All user  application  programs are  installed on /home/local or /usr/local for global access while  working at a slave node.


GIBBS LOCAL NODES ACCESS HOW TO

(bold faced red italic are inputs from users)

Access to a slave node:
Once you have logged on to gibbs you can access (login) to any one of gibb’s slave node via:

To logon to a local node
ssh node# (# goes from 1 to 9). You can work on that node as if you were  working on a workstation and you can have as many Xterms as you like on that node.

To quit from a node:
 exit
and it will bring you back to where you were.


 

Running commands remotely
You can run commands at any one of the node (including Master node) to a remote node.

Examples:

List files and directories of /scratch/people on node6:
ssh node6 ls /scratch/people

To check node9 uptime:
ssh node9 uptime

To check node9 process status
ssh node9 ps -efl | grep myprocess

To delete node9 /tmp/myfile
ssh node9 rm -rf /tmp/myfile

To use scp to copy a file from current directory a node7 directory: /scratch/people/myhome
scp myfile node7:/scratch/people/myhome/

To transfer files via sftp between your working node and a remote node
sftp node# 
(# goes from 1 to 9 and you can use ftp's commands to put or get files between the nodes)


DSH HOW TO

dsh is a program which runs a single command on multiple cluster nodes or computers at the same time. Dsh was written in perl and C.
For information on how to run dsh please logon to gibbs and run man dsh for details.



Examples:
(bold faced red italic are inputs from users)

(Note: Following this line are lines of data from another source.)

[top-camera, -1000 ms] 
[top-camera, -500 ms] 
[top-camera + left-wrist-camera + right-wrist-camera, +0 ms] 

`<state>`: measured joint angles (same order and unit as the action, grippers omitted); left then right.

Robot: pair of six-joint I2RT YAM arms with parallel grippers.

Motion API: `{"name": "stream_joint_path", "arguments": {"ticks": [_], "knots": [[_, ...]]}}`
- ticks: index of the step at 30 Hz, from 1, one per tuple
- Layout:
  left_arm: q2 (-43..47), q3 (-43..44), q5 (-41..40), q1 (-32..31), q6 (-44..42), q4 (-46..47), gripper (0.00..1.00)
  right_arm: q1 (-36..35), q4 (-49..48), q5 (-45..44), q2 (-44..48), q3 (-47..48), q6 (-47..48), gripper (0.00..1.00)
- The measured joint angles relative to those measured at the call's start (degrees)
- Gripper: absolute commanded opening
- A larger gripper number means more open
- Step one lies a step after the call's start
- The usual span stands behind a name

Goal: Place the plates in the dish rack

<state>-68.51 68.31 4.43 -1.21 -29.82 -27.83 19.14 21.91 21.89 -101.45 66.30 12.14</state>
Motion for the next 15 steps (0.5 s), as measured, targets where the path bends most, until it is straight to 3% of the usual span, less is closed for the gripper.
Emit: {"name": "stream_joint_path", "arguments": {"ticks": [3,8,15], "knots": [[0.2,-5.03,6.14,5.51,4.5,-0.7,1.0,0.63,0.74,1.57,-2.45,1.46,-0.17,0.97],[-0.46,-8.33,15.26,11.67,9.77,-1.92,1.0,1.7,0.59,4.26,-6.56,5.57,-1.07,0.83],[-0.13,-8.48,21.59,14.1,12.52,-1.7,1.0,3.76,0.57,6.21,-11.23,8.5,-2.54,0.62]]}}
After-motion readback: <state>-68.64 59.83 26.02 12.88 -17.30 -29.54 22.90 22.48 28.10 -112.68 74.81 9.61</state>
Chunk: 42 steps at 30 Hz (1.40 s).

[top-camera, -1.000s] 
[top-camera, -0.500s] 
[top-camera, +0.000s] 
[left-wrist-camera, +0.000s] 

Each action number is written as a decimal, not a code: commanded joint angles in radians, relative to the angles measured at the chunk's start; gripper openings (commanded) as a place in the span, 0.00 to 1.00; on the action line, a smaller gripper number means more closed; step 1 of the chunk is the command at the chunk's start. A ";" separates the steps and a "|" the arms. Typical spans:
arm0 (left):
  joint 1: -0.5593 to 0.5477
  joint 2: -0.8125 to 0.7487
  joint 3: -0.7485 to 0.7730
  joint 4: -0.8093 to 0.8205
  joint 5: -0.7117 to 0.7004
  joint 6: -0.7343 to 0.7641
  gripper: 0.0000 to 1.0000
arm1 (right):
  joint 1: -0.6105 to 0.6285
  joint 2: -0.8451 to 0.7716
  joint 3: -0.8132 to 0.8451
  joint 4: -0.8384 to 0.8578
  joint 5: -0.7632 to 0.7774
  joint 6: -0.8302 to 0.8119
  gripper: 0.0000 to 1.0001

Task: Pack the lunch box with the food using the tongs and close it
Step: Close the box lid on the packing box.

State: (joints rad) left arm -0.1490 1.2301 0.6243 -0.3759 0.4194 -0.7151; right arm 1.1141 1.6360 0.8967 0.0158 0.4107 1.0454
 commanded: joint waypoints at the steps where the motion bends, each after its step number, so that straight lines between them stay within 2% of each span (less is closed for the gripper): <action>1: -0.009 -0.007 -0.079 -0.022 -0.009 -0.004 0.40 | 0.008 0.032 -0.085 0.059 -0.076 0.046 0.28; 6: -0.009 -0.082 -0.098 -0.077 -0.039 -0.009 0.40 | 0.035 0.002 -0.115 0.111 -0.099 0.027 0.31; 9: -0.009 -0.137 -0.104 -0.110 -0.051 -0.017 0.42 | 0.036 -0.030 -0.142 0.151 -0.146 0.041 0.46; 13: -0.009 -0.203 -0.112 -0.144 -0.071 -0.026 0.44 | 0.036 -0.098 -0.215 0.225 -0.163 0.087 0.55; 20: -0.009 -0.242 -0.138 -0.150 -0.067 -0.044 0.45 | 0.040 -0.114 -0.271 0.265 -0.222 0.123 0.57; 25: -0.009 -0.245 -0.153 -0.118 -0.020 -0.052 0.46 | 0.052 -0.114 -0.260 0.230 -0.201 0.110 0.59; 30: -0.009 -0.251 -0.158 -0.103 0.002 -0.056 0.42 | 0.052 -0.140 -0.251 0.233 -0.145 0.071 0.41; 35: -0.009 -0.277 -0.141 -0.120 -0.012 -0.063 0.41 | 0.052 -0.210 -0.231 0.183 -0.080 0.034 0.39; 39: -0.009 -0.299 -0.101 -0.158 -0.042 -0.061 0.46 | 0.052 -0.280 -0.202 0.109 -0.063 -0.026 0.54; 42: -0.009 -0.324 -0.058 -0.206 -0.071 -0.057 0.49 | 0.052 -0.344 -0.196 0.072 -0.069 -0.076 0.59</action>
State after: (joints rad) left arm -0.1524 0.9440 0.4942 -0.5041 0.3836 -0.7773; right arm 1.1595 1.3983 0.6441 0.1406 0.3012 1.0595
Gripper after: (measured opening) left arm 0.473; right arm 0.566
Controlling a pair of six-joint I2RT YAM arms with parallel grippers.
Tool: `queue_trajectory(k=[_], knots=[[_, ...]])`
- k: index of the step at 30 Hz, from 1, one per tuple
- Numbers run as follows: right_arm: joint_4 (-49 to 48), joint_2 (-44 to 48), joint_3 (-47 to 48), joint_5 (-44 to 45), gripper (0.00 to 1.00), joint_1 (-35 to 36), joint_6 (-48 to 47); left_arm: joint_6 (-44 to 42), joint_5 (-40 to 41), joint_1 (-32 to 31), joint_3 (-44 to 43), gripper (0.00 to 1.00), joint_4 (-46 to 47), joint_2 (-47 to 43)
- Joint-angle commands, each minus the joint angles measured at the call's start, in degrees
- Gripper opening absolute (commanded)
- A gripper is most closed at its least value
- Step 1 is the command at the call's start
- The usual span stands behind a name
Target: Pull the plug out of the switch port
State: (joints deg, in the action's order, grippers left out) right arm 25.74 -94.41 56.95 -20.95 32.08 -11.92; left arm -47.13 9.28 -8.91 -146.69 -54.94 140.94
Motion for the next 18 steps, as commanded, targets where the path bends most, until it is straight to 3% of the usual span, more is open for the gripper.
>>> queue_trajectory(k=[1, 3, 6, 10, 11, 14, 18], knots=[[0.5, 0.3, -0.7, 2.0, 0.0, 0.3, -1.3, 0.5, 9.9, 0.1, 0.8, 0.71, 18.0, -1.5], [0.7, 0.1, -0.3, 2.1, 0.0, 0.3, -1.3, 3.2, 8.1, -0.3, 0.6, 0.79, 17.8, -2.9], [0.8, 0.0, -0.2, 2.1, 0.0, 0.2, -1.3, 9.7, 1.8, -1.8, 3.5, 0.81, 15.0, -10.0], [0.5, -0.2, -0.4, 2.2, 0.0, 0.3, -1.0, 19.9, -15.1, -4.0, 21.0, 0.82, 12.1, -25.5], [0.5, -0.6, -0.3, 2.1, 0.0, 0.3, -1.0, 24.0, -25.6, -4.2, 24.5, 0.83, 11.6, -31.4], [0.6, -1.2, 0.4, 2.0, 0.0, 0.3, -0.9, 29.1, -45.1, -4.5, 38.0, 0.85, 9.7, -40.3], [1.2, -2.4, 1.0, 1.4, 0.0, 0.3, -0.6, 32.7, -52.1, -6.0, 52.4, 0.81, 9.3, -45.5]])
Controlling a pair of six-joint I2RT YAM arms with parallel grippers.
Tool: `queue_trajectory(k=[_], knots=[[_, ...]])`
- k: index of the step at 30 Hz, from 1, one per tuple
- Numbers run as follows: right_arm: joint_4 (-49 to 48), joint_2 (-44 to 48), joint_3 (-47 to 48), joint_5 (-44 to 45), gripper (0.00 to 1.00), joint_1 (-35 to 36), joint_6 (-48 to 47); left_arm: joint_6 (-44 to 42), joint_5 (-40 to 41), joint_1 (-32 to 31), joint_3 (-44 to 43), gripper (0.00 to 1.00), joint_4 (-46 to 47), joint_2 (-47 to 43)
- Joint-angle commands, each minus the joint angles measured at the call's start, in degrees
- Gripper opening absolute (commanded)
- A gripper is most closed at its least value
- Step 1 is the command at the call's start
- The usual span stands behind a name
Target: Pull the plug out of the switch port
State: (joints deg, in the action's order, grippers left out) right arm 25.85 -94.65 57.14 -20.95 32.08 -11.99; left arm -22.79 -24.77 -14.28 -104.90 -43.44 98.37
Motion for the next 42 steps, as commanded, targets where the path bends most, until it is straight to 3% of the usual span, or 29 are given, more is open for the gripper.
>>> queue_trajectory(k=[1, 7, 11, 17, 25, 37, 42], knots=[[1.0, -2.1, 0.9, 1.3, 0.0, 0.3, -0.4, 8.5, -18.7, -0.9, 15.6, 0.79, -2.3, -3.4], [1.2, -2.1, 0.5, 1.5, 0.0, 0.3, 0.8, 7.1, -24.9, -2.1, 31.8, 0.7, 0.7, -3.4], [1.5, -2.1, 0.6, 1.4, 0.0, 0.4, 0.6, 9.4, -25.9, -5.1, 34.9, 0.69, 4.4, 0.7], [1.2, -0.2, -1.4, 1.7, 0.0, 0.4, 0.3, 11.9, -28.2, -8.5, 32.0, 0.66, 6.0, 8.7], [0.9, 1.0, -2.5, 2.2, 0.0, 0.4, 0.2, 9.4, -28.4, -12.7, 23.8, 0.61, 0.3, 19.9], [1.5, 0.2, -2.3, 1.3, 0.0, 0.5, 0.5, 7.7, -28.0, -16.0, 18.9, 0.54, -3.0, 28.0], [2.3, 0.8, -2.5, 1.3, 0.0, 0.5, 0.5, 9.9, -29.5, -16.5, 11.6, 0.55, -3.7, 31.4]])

A) Viewing directories or file names at different slave nodes

    List all *.exe files at /scratch/people/my_home_dir on all gibbs nodes:
    dsh -a 'ls /scratch/people/my_home_dir/*.exe'

    List /scratch/people directory on nodes 6,7 and 9:
    dsh -w node6,node7,node9 'ls -l /scratch/people' (note -l is a ls command option)


B) Copying, moving and deleting directory or files to or from slave nodes

    Copying files with -ra option to keep the file attributes to all slave nodes
    dsh –a 'cp -ra ~/myhome/myfile /scratch/people/myhome'
    dsh –a 'cp -ra /home/people/myhome/myfile.* /scratch/people/myhome'

  

Or you can use scp if the master and slave's file systems can not be seen each other
    dsh –a 'scp -ra master:/etc/myfile /etc'

    Copying files with updated file attributes to slave nodes 1 and 3
    dsh –w node1, node3 'cp /home/people/myhome/myfile.* /scratch/people/myhome'

    Copying a file from slave node9 to master node at your current directory
    dsh -w node9 'cp /scratch/people/myhome/myfile .'  (you might not need it)

    Deleting files or directories from all slave nodes with -rf options
    dsh –a 'rm -rf  /scratch/people/myhome/my_junk.* (you may have problem without using -rf options)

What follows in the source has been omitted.